Life Science Ingredients saw a volume recovery in Nutrition Ingredients and Microbial Control in the first quarter 2010 compared to 2009. In Nutrition Ingredients the sales for Carnipure products were above target due to new contracts signed with major players. In the Meta business, de-stocking of formulators and retailers happened as expected due to the dry 2009 season. In Microbial Control higher sales in Europe and Asia were compensating some slower development in the USA. The development of the India and China markets is on track. In Performance Intermediates diketene and HCN derivatives had a positive short-time volumes increase while crop protection demand was strongly reduced because of de-stocking at customers due to dry 2009 seasons. The reorganization of the chemical R&D is finalized and efficiency programs have started, as also the capacities are fully utilized with key development projects.
The pipelines in Custom Manufacturing remain strong and new contracts have been signed in all businesses. The order placements for the full year are stronger than at the same time in 2009; the volatility will continue to persist throughout the year. The stronger sales in Biological Manufacturing will counterbalance the higher 2009 engineering income as planned. This will also lead to an overall higher network utilization for 2010 compared to 2009. The competitive environment for Chemical Manufacturing continues to be strong and the on-going focus on cash conservation by customers is unchanged. This development is counterbalanced by increased levels of partnership discussion in specialty areas such peptides or HAPIs (highly active pharmaceutical ingredients) and continuous high level discussions on pipeline outsourcing.
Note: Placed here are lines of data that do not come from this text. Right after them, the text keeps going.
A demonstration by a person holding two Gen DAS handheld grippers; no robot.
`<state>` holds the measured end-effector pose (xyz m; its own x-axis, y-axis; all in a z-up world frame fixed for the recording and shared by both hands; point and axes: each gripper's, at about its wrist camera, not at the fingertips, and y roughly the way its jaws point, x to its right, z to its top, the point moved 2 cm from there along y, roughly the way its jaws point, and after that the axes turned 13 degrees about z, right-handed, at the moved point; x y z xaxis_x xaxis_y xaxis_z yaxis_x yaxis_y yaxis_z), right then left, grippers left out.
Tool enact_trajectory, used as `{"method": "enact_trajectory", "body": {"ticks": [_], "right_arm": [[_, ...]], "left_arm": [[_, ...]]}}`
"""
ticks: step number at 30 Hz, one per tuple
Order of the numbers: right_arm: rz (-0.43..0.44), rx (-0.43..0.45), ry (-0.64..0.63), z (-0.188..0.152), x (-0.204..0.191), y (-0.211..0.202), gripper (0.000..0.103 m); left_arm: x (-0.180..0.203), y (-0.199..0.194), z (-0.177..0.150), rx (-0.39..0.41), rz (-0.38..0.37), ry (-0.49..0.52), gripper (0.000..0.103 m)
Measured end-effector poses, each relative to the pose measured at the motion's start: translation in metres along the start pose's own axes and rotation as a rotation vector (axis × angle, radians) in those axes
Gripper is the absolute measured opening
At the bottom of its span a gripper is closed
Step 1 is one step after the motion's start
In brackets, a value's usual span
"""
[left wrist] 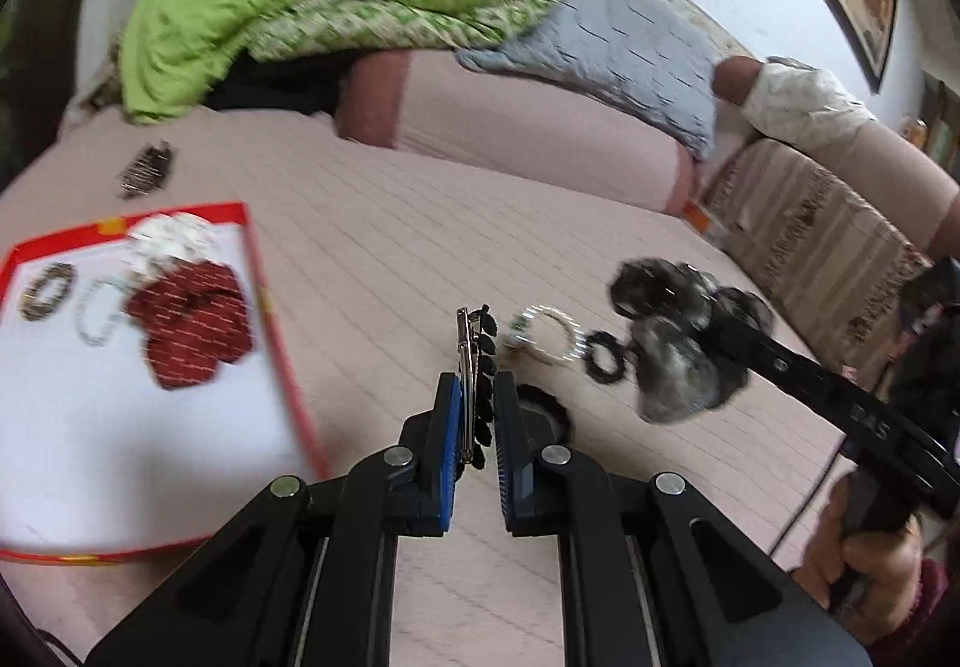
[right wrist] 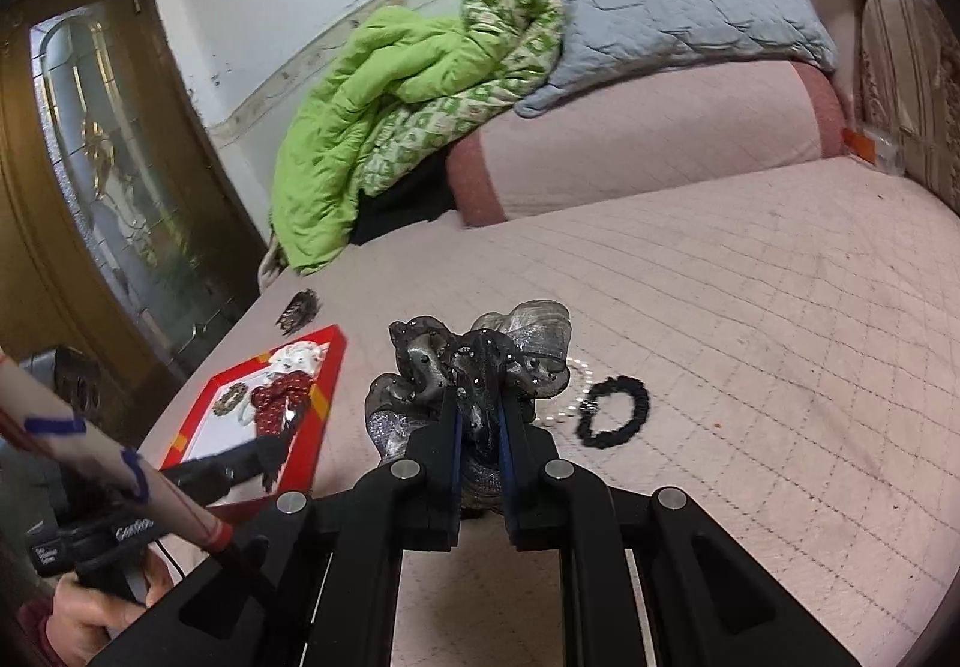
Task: Organize jewelry
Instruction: 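Carry the sheer scrunchie with the right tool while the left tool carries the hair clip over the tray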
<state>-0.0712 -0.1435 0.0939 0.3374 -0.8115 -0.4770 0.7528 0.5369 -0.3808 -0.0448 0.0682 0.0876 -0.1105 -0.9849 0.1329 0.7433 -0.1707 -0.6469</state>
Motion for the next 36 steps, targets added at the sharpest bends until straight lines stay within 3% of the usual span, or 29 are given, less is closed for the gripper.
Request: {"method": "enact_trajectory", "body": {"ticks": [7, 20, 36], "right_arm": [[0.014, -0.018, -0.017, -0.007, -0.011, 0.008, 0.011], [0.079, -0.077, 0.007, -0.025, -0.050, 0.023, 0.011], [0.182, -0.167, -0.059, -0.026, -0.124, 0.071, 0.012]], "left_arm": [[-0.021, -0.007, 0.004, 0.041, 0.084, -0.014, 0.011], [-0.058, -0.019, 0.002, 0.071, 0.151, -0.031, 0.011], [-0.148, -0.036, -0.002, 0.080, 0.227, -0.167, 0.011]]}}
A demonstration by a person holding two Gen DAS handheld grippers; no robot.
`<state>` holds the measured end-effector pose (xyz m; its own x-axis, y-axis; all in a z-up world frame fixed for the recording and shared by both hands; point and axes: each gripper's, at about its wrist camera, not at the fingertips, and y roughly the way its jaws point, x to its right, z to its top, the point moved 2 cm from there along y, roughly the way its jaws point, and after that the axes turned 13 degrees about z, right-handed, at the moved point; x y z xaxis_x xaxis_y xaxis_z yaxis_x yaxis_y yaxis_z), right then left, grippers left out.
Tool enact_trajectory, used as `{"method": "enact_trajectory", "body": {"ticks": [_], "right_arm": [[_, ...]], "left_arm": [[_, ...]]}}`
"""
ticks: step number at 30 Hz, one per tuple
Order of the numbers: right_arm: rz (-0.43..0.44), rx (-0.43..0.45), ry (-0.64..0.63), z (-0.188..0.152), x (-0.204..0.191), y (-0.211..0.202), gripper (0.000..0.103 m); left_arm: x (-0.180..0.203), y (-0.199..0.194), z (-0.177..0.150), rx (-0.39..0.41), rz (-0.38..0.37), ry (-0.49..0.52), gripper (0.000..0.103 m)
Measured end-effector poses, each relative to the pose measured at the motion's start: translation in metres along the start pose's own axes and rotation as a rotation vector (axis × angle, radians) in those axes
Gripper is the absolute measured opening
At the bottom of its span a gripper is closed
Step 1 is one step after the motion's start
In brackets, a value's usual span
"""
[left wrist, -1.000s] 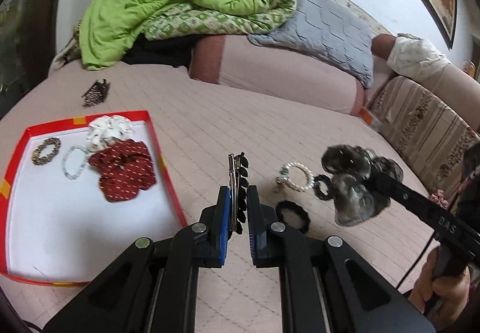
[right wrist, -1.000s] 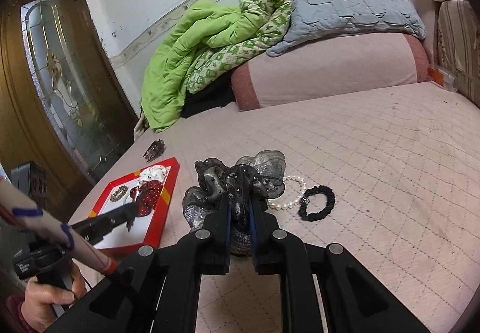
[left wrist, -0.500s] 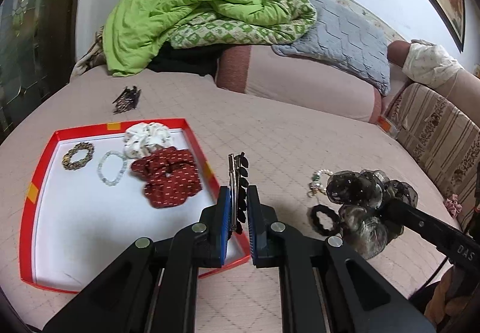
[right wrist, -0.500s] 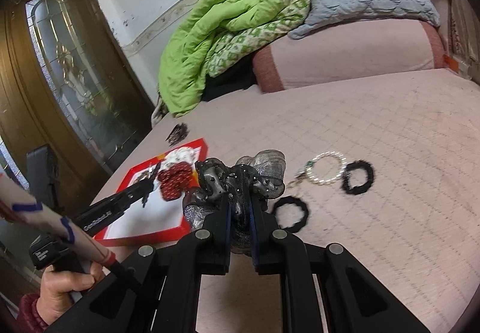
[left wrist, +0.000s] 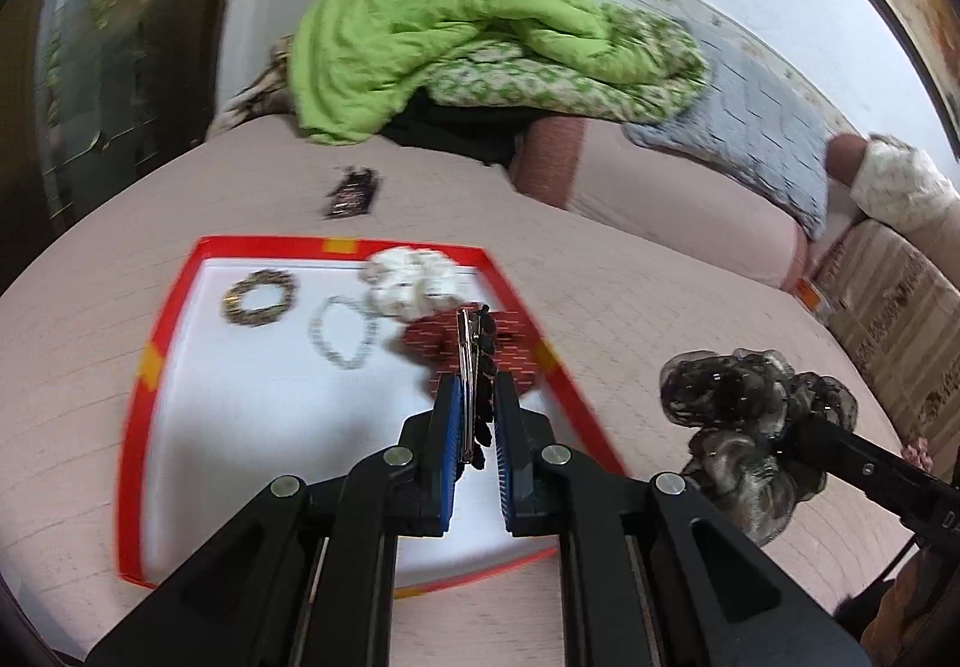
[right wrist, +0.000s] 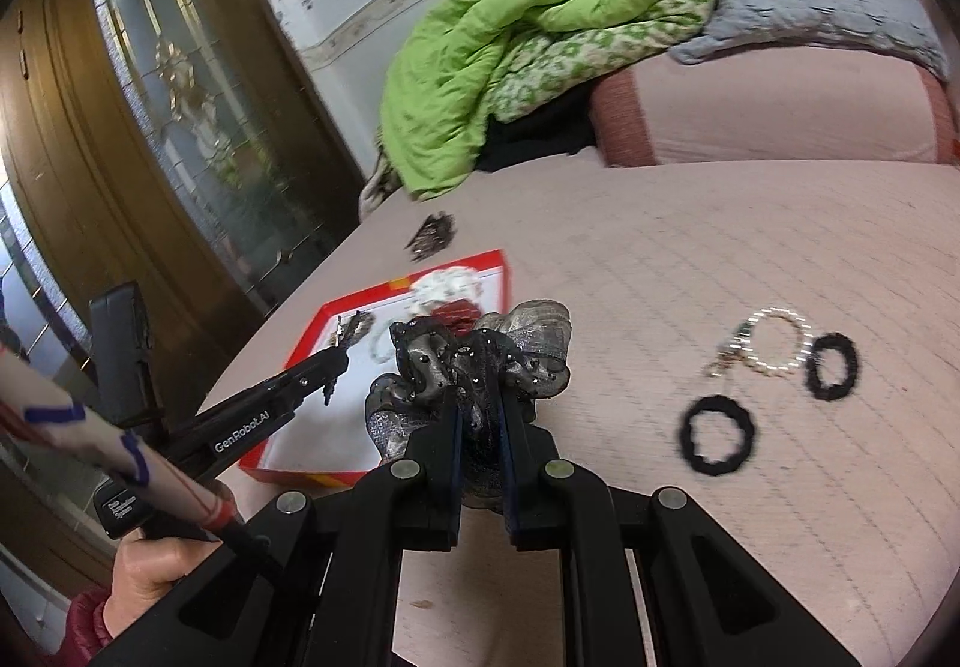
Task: Organize jewelry
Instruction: 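Carry the sheer scrunchie with the right tool while the left tool carries the hair clip over the tray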
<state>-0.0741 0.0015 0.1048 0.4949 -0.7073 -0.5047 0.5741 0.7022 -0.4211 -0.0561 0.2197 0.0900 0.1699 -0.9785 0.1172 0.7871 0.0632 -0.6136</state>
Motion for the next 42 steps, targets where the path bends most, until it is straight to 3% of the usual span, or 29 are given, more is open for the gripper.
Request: {"method": "enact_trajectory", "body": {"ticks": [8, 16, 25, 42], "right_arm": [[0.066, -0.051, -0.027, 0.006, -0.029, 0.045, 0.012], [0.093, -0.117, -0.032, 0.007, -0.040, 0.094, 0.012], [0.092, -0.184, -0.066, 0.010, -0.049, 0.138, 0.012], [0.041, -0.252, -0.102, 0.014, -0.038, 0.185, 0.013]], "left_arm": [[-0.049, 0.015, -0.001, -0.036, 0.091, -0.071, 0.011], [-0.075, 0.033, 0.000, -0.086, 0.163, -0.110, 0.011], [-0.091, 0.049, 0.004, -0.125, 0.193, -0.133, 0.011], [-0.104, 0.077, 0.012, -0.179, 0.207, -0.117, 0.011]]}}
Bioscience achieved product introductions according to plan while sales remained slightly behind expectations due to changed order pattern at customers. The project pipeline improved further with a considerable increase of products in phases close to commercialization. Research Solutions achieved a strong performance of BioAssays as well as Protein Analysis portfolios and signed a license agreement with Odyssey Thera to enter the promising cell based assays market. Therapeutic Cell Solutions was able to increase the pipeline which materialized in contracts with large pharma companies confirming a higher interest by many large pharma companies in this field. In Testing Solutions the global sales were relatively stable as the customer base continues to optimize their reagent inventory levels, make smaller purchases, and implement reduced testing initiatives.
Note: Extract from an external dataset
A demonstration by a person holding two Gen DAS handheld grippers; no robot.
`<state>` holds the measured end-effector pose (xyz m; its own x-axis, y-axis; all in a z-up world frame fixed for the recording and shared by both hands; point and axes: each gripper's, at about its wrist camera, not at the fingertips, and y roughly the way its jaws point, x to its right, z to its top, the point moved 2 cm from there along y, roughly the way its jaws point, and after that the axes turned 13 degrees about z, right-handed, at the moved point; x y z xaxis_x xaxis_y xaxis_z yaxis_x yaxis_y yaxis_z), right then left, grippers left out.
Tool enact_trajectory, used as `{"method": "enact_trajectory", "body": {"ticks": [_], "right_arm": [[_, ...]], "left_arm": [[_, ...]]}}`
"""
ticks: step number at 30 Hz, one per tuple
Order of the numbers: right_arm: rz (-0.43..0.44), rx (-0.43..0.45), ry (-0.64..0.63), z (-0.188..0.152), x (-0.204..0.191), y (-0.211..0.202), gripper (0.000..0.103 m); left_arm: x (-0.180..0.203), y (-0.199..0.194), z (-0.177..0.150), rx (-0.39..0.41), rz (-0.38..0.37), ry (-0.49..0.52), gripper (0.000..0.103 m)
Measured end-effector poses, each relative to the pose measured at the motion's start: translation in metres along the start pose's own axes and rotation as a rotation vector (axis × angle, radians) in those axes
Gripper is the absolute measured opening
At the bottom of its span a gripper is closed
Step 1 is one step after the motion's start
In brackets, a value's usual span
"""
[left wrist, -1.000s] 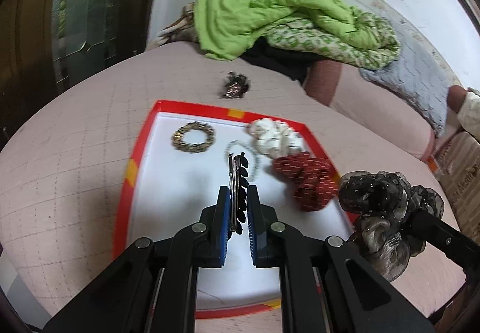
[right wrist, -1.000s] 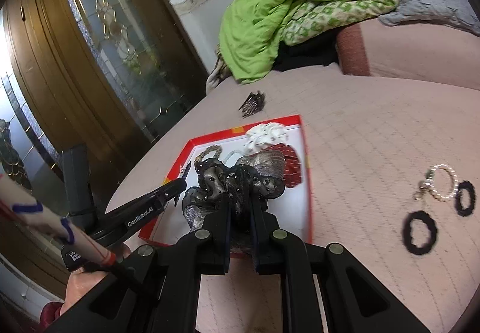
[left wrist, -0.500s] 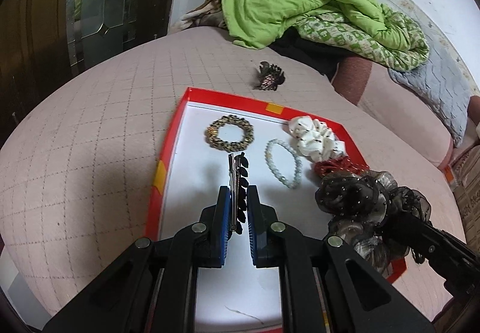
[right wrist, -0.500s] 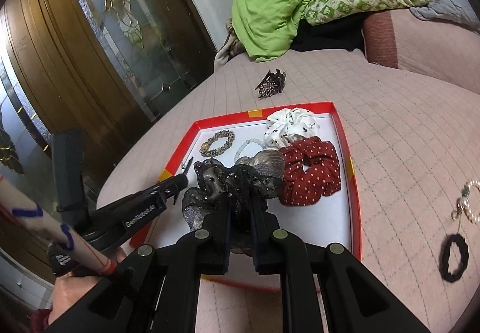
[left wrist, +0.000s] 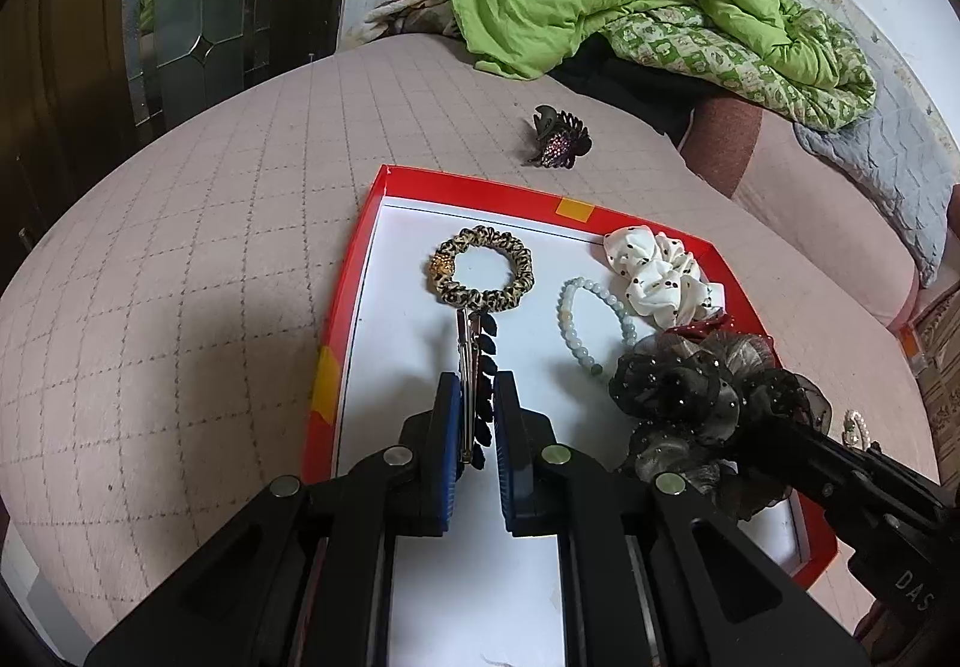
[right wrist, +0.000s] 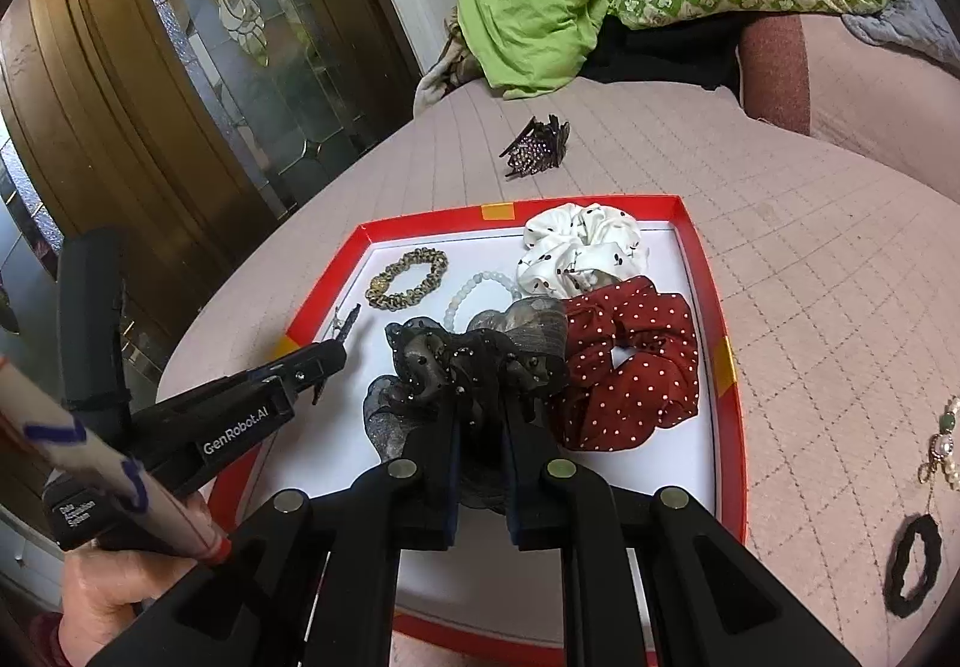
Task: Organize jewelry
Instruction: 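Carry the sheer scrunchie with the right tool while the left tool carries the hair clip over the tray, then open the left tool to drop the hair clip while the right tool releases the sheer scrunchie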
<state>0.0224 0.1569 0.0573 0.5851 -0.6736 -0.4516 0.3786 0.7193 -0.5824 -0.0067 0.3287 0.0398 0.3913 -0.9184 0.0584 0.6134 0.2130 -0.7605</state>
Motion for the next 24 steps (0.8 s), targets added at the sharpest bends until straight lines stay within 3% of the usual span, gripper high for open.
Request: {"method": "enact_trajectory", "body": {"ticks": [24], "right_arm": [[-0.035, -0.022, 0.018, 0.006, 0.010, 0.020, 0.018]], "left_arm": [[0.005, 0.017, 0.004, -0.036, 0.018, 0.024, 0.011]]}}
“Although the environment remains volatile and we are not yet trusting the stronger demand to represent true and full economic recovery, the progress in the first quarter is encouraging. Customers placed more orders and we signed more new contracts than at the same time last year indicating that the outsourcing trend remains strong”, comments Lonza CEO Stefan Borgas. “Smaller pharma-companies have re-initiated trials as financial risk capital becomes more available. This stronger demand for clinical manufacture and development services leads to the expansion of our facility in Slough, UK, confirming the positive growth perception after 2010.”